The European Space Agency, together with the Greek NELIOTA, has begun to identify light flashes that are created every time an alien space object hits the lunar surface. This is the first system capable of determining the temperature indicator of flares.

These studies are important because the Earth and its satellite are constantly under attack by space debris. Most are represented by dust particles, but there are also large objects. Suffice to recall the Chelyabinsk meteorite in February 2013. This piece reached a diameter of 20 m.

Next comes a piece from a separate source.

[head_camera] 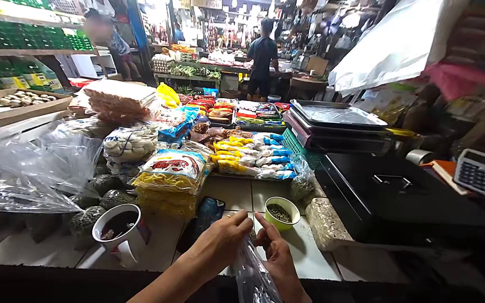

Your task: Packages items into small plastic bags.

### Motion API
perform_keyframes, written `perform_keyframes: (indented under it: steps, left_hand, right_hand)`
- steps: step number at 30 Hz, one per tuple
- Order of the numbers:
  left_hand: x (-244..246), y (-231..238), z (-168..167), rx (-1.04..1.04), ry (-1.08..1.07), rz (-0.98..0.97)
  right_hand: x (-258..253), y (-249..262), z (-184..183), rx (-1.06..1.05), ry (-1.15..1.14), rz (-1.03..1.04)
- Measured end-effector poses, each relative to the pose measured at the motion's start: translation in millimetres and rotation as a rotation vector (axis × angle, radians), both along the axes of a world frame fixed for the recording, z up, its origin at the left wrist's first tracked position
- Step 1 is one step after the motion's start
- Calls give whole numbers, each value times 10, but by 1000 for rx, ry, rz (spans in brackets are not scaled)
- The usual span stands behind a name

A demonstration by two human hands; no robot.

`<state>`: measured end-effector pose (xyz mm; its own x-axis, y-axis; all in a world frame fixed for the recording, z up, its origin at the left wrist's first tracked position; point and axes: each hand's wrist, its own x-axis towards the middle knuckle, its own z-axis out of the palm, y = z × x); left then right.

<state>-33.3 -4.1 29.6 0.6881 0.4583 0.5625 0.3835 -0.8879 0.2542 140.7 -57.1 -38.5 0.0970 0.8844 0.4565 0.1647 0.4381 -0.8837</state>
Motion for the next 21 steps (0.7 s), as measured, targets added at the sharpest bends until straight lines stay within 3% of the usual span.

Every hour the Earth receives a lot of spatial dust. But about how many meter objects fall on the planet, it is not exactly known. They are not big enough to get into the eyes of an astronomer or an eyewitness.

But there is a way to identify this amount - to follow the Moon, namely, a dark area that is isolated from sunlight. During the fall on the lunar surface, the asteroids are burned, creating a short-term light flash, which we can track. Brightness allows you to calculate speed, mass, and even size.

The NELIOTA Project Detects Flashes from Moon Strikes.

Since March 2017, NELIOTA has been tracking the dark side of the moon, looking for light flashes caused by tiny fragments of rocks falling to the surface.

The NELIOTA project (lunar strikes and optical objects off the Earth) was launched on March 8, 2017. It uses a refurbished telescope operated by the Athens National Observatory.

The telescope breaks the incoming light rays into two colors and uses digital cameras to record data (30 frames per second). Observations are carried out each time the satellite is located under the horizon and is in the dark (between the phases of the new moon and the first quarter or between the last quarter and the new moon).

The program works automatically. Take into account the performance of the two cameras, so interference and failures can be easily eliminated. They function in different color ranges, evaluating the flash point.

Only at the time of testing, 4 flashes were detected during 11 hours of observation. Now they plan to spy for 22 months.

We will also be able to understand the physical issue of these outbreaks. The device is able to identify the mass, as well as the dimensions of the object and the crater created.